After the initial surge receded, Razak said, he ran to his neighborhood, where he found the bodies of his mother, sister and grandmother lying in a tangle of flood debris. But Razak had no time to grieve. Racing through the village, he shouted at survivors, urging them to take refuge on the higher ground of the local medical clinic, he recalled. More than a thousand had gathered there by the time several more waves rolled through the three villages.
Within a few hours, Razak had turned to the task of collecting and burying the dead, working through the night and into the next day. "Everywhere there were bodies," including those of many of his own relatives, he said. Along the way, Razak found time to gather firewood, as well as slaughtering the cow so he could feed survivors on the grounds of the medical clinic, which doubled as a temporary morgue.

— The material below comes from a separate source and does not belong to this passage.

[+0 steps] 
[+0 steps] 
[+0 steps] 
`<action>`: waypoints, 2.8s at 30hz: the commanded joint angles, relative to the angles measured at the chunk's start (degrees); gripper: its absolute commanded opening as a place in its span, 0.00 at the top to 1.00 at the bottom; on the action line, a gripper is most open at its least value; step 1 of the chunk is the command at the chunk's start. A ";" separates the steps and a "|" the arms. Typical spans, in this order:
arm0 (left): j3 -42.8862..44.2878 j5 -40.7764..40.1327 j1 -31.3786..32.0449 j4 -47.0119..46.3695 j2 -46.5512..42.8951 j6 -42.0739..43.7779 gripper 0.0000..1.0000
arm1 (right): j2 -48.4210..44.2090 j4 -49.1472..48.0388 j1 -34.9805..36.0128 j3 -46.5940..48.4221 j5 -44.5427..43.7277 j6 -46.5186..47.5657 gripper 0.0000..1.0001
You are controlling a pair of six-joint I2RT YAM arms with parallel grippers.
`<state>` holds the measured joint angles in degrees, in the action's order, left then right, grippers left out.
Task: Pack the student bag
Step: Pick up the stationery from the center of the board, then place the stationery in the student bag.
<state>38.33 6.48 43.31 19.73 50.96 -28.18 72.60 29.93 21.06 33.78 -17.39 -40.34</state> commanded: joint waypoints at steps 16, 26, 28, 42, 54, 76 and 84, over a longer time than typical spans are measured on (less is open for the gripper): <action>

In the immediate aftermath of the tsunami, Razak joined forces with a local Muslim charity to organize and equip a relief camp for 150 displaced families. He then had his first run-in with his own bureaucracy: An official in Pottuvil refused his request for tin sheets to serve as roofing material for temporary huts, asserting that the sheets had been designated for an anti-poverty program and could not be released without authorization from higher-ups, Razak said.
Razak then led 20 villagers in a noisy protest outside the man's office, at which point the official relented, according to Razak and another villager who took part in the demonstration.
One afternoon last week, Razak looked on a bit forlornly as a brand-new four-wheel-drive vehicle, filled with French aid workers, rolled past on its way to the relief camp that is his primary responsibility. Razak had business at the camp, too, but he has had no means of transportation since the tsunami claimed his motorcycle.
Eventually he found someone to lend him a bicycle and pedaled off through the rice paddies in the direction of the displaced families.